USNORTHCOM hosts hurricane preparation conference

  • Published
  • By Army Sgt. 1st Class Gail Braymen
  • NORAD/USNORTHCOM Public Affairs
Heavy snow may have been falling outside, but the men and women gathered inside a conference room here in mid-March had another kind of severe weather on their minds.

"Hurricanes are predictable; we know they're going to come," said Army Maj. Gen. William Ingram, the adjutant general of North Carolina.  "We don't know if they're going to hit us or not, but we know we're going to have hurricanes every year. So I think we need to be ready for them."

General Ingram, along with other adjutants general from states on the East and Gulf coasts and representatives from the National Guard Bureau, Coast Guard, Navy, Federal Emergency Management Agency, Department of Homeland Security, North American Aerospace Defense Command, U.S. Army North, Air Force North and Canada Command were taking part in U.S. Northern Command's third Hurricane Preparation Conference.

Hurricane experts already have predicted 13 named storms in the Atlantic during the 2008 season, seven of them hurricanes and three of them major. The season begins June 1.

The goal of the two-day hurricane preparation conference, held here March 13 and 14, was to facilitate discussion and strengthen relationships among the attendees, said Army Lt. Gen. William Webster, USNORTHCOM deputy director.

"I would hope that when we leave here," General Webster said, "we'd all feel a closer camaraderie and the ability to pick up the phone and call each other, night or day."

The conference was a valuable opportunity for attendees to exchange ideas, coordinate disaster planning and find out what other organizations are doing, said Air Force Maj. Gen.
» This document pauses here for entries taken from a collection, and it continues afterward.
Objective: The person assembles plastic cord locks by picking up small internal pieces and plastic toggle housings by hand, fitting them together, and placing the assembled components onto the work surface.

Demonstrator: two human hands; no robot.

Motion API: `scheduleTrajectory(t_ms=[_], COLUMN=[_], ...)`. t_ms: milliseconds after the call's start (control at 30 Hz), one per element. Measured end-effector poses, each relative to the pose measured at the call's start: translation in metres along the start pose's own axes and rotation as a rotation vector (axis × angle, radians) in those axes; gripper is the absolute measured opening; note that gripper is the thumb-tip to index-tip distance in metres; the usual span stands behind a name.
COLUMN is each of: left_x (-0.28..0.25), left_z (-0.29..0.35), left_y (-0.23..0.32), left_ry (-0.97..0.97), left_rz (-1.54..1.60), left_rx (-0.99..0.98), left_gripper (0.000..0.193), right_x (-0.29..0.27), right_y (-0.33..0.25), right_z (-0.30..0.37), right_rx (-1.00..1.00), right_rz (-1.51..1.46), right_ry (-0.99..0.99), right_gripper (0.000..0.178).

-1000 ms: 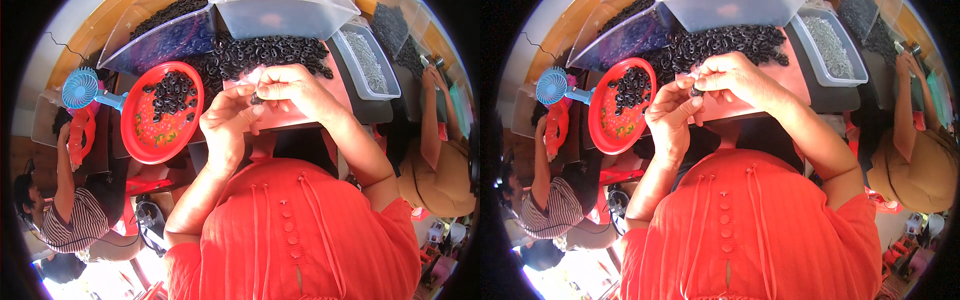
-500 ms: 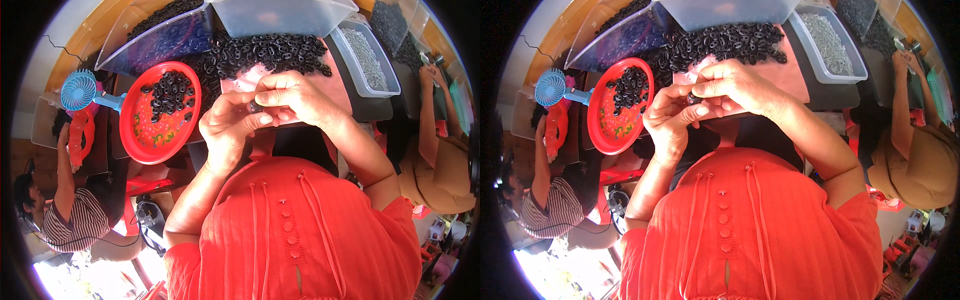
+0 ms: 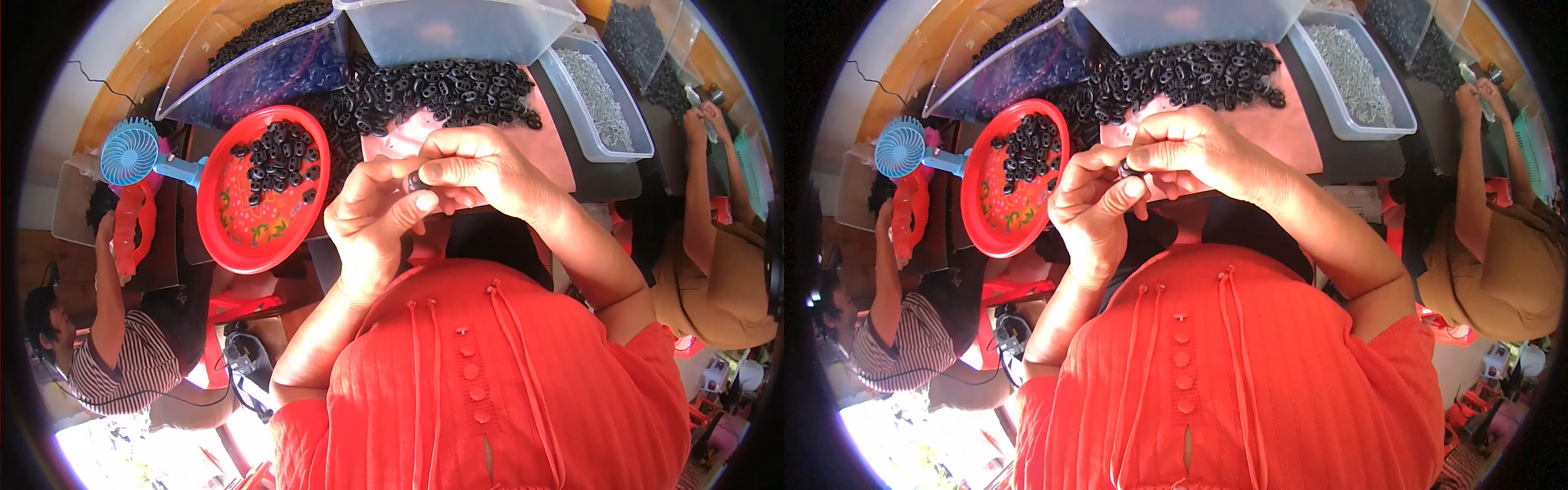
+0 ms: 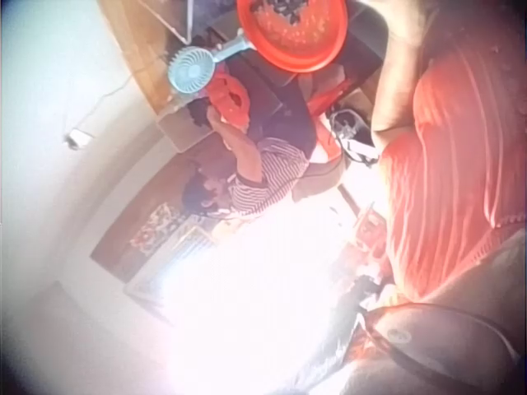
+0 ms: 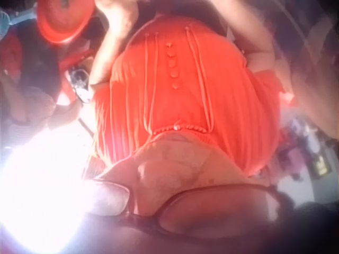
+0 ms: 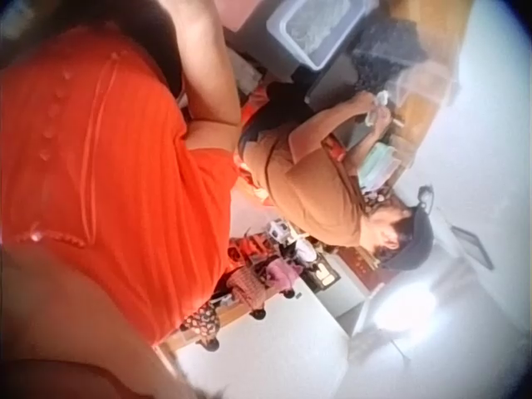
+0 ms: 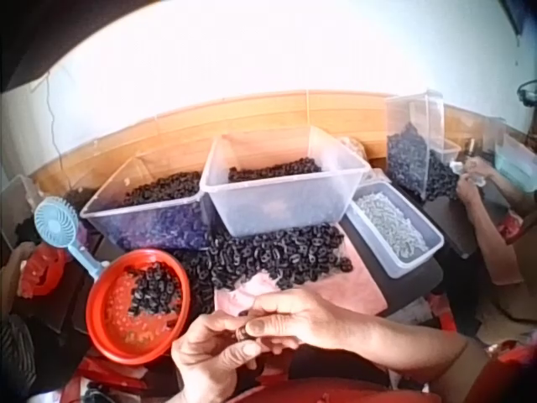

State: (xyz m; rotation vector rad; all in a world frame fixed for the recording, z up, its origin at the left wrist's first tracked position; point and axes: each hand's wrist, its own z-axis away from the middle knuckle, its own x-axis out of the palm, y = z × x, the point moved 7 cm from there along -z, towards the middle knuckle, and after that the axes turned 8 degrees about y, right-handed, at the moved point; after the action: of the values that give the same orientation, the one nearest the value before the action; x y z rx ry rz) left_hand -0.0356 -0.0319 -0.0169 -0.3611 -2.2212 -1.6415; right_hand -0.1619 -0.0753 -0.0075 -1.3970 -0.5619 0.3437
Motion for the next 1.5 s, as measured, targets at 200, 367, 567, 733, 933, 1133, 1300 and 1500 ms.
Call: scheduleTrajectory(t_ms=[200,367,567,733,933,1133,1300,1500], left_x=[-0.005,-0.004,-0.003,-0.001,-0.002,0.002,-0.002,0.004], left_z=[-0.002,-0.005,-0.005,-0.007,-0.009,-0.01,-0.011,-0.014], left_y=[-0.003,0.002,0.004,0.002,-0.001,0.0,-0.002,0.001], left_ry=[0.063,-0.002,-0.048,-0.063,-0.085,-0.036,-0.119,-0.079], left_rz=[0.011,-0.025,-0.083,-0.064,-0.122,-0.096,-0.152,-0.047], left_rx=[-0.117,-0.148,-0.168,-0.175,-0.222,-0.258,-0.22,-0.213], left_gripper=[0.027,0.032,0.039,0.041,0.042,0.041,0.047,0.053], right_x=[-0.002,-0.002,-0.005,-0.006,-0.006,-0.005,-0.01,-0.008], right_y=[-0.003,0.0,-0.001,0.003,0.0,0.006,0.005,0.004], right_z=[0.0,0.001,0.002,0.0,-0.001,-0.002,-0.003,-0.003], right_rx=[-0.295,-0.188,-0.104,-0.104,-0.057,-0.032,-0.009,0.003], right_rz=[0.267,0.179,0.081,0.097,0.169,0.193,0.159,0.102], right_ry=[0.09,0.042,0.027,-0.01,-0.013,-0.043,-0.024,-0.008], right_gripper=[0.018,0.019,0.017,0.017,0.02,0.02,0.021,0.017])
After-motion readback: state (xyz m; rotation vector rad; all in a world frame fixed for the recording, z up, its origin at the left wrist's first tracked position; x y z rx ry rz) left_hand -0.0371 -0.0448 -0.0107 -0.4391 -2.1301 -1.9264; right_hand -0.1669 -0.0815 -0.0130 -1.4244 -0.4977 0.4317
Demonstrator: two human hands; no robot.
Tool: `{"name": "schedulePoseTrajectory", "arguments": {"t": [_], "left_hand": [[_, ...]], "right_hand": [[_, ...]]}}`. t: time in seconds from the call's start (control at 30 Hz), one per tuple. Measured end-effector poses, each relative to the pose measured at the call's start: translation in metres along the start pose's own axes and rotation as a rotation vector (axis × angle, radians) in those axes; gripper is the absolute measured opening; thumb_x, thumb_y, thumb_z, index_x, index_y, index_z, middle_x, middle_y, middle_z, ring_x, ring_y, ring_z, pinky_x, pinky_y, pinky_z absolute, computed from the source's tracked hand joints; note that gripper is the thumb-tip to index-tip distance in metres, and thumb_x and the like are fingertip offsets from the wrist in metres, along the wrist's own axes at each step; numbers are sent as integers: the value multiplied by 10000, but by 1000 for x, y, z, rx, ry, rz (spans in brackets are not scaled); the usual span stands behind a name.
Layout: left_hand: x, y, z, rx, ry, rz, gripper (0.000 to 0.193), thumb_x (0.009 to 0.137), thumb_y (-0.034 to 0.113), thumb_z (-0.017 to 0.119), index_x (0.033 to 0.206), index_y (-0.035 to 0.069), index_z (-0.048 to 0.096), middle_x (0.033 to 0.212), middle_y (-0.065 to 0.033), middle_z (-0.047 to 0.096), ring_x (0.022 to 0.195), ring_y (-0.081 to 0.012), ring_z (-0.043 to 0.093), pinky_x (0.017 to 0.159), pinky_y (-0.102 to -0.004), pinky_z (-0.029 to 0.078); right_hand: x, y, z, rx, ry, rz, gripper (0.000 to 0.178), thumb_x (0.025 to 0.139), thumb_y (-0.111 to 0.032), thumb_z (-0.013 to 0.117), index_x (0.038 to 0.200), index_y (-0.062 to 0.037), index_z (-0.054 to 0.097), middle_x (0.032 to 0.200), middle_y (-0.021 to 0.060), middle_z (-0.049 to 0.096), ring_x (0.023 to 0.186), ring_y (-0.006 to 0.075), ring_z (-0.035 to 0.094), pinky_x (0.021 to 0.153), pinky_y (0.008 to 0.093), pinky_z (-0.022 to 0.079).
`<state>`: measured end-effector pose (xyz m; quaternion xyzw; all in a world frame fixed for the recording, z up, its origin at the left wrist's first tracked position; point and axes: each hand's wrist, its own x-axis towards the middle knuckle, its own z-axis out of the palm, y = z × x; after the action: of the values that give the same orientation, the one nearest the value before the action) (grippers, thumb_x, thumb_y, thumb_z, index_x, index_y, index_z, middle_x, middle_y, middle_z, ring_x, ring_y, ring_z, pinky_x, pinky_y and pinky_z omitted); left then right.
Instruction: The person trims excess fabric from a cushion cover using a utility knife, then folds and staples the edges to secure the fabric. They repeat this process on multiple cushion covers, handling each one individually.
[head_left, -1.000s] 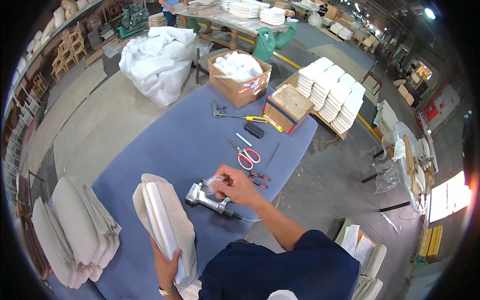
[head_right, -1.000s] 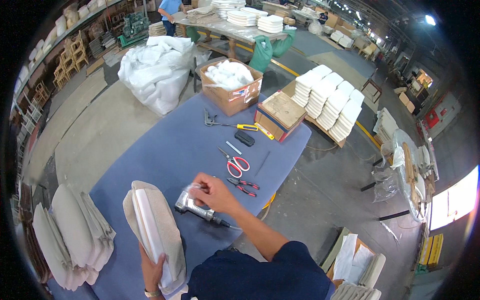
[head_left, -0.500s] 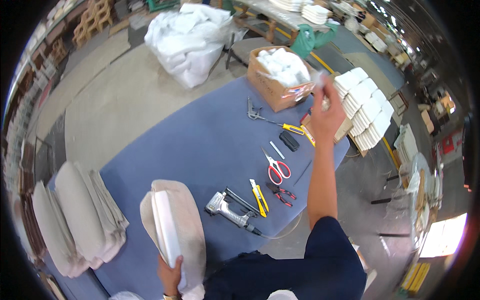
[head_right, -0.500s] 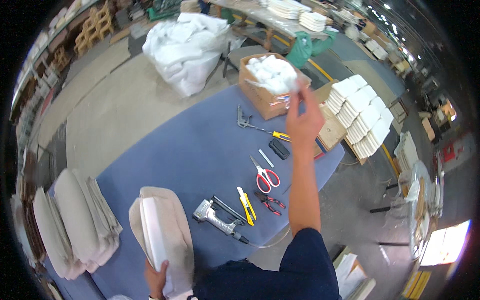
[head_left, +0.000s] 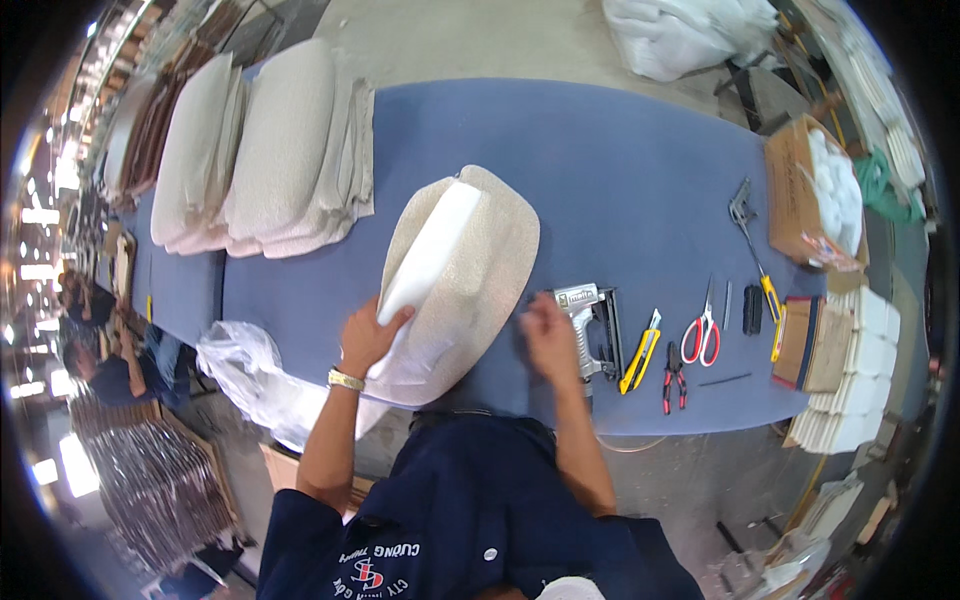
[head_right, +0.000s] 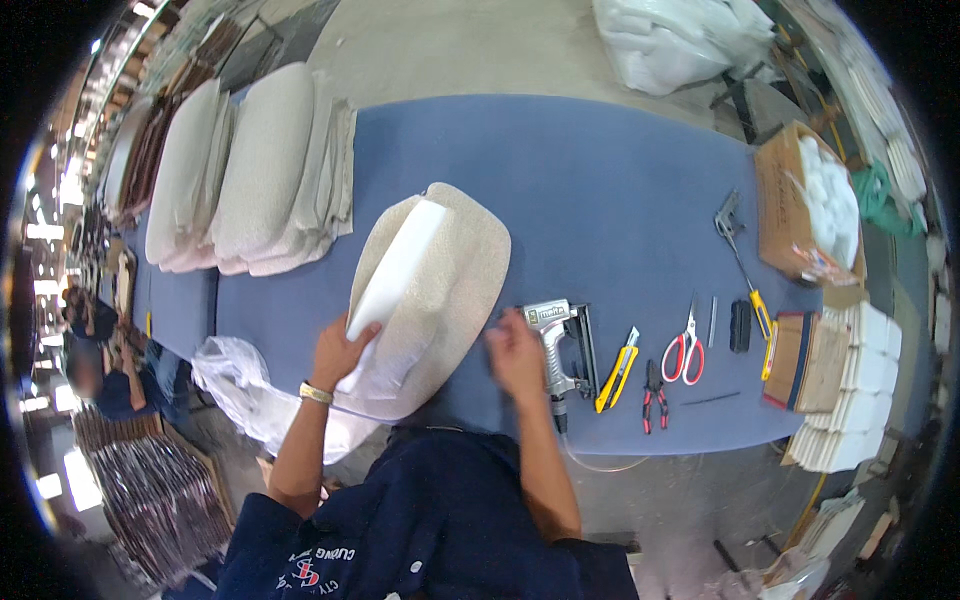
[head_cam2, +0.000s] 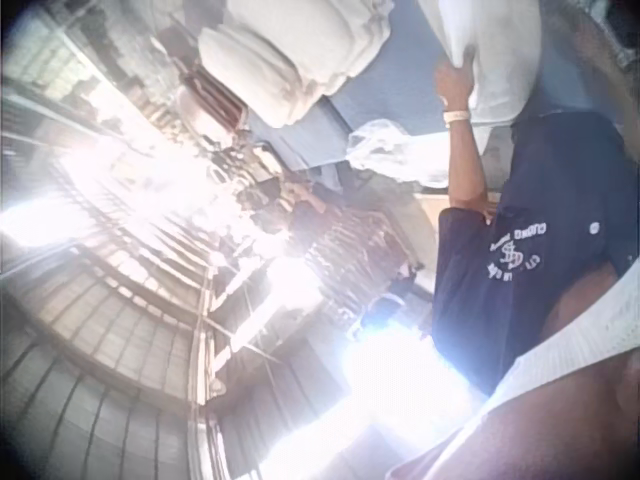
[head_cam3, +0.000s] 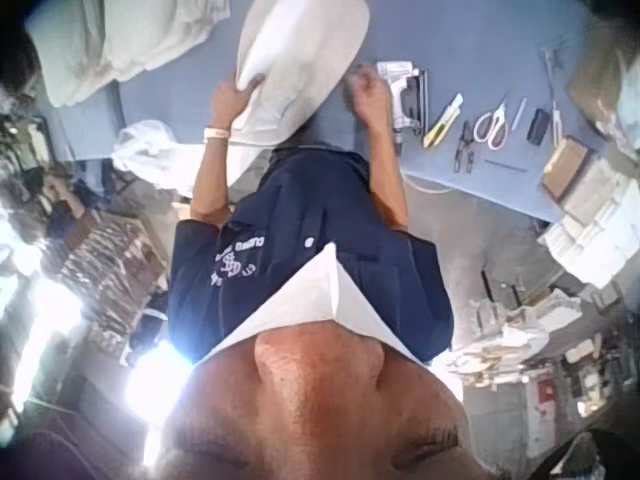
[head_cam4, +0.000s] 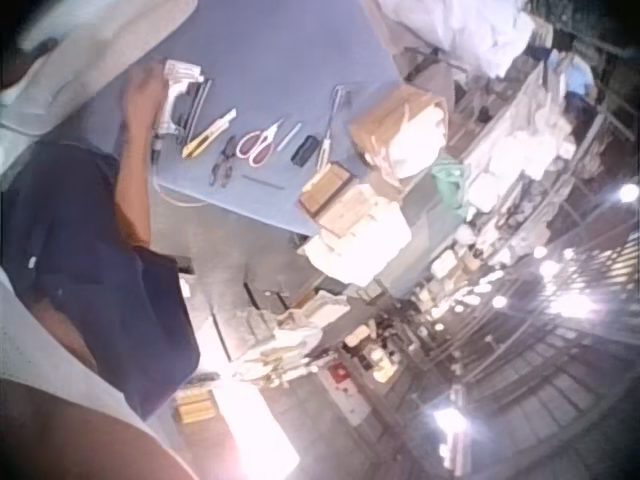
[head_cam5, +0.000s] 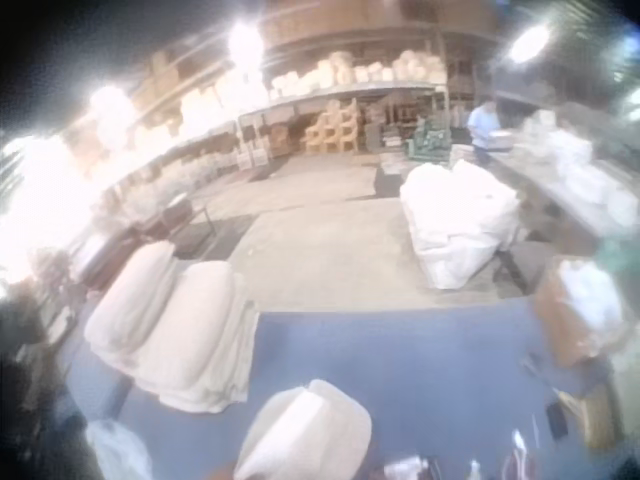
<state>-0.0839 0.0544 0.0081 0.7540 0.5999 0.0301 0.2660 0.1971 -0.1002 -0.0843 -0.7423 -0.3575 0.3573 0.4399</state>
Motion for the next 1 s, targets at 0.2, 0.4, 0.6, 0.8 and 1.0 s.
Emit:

Michael Dubie, Vermont adjutant general.

"There's a saying ... that you don't want to be exchanging business cards at the disaster site," General Dubie said. "This is just one other way to develop relationships between NORTHCOM, between the adjutants general, between the National Guard Bureau, between the federal agencies, that may allow us to work better in a crisis. And, in a crisis, lives can be saved by minutes, by hours. That makes a conference like this all that much more important."

Army Maj. Gen. Charles Rodriguez, the adjutant general of Texas, has been to all three of USNORTHCOM's hurricane preparation conferences. Participants in the conference, he said, quickly come to understand how much they have in common.

"What this has done," General Rodriguez said, "is allowed us to realize, 'Hey, we got a common problem.' And the problem is how to save life and limb and mitigate human suffering."

Coordinating disaster relief involves not just knowing who to call, but knowing what assets different agencies have to offer, and which organizations might not have everything they could possibly need.

"There are varying levels of needs in terms of capacity and capabilities," said Coast Guard Chief of Staff Vice Adm. Robert Papp. "We have to be very conscious of identifying those shortfalls in advance, so that perhaps we can help each other out."

Admiral Papp, as the Coast Guard's commander of the Atlantic Area, is responsible for the entire Atlantic and Gulf coasts or, as he puts it, "everything east of the Rockies." Attending the hurricane preparation conference is especially valuable to him, he said, because now he can put faces to the names of the adjutants general from the hurricane-prone East and Gulf coast states and territories.

"You can't, in the aftermath of a storm, be starting to get to know people," Admiral Papp said. "So thinking through these things, having a chance to discuss them, is very beneficial to all of us."

When a hurricane or other disaster strikes, it's important to know who's going to be at the other end of the phone, said Air Force Maj. Gen. Steven Foster, mobilization assistant to the NORAD commander.

"Now everybody's got names, they've got business cards, they've got phone numbers," General Foster said. "And they also have a list of capabilities that that particular individual has to offer, which is a great benefit, especially as we're trying to reduce that timeline of request-to-response."

USNORTHCOM's hurricane preparation conference is an opportunity to compare state and federal disaster plans, find out what technology and capabilities exist, and address key issues, said Army Maj. Gen. Robert Bray, Rhode Island adjutant general.

"We just never, ever quite solve everything," General Bray said, "and there are always ongoing issues or concerns. And so we get to throw them on the table in a collegiate environment and get some awareness ... and maybe make a little headway, a little inroad toward solving some of those."

U.S. Northern Command was established on Oct. 1, 2002, to anticipate and conduct homeland defense and civil support operations within the assigned area of responsibility to defend, protect, and secure the United States and its interests.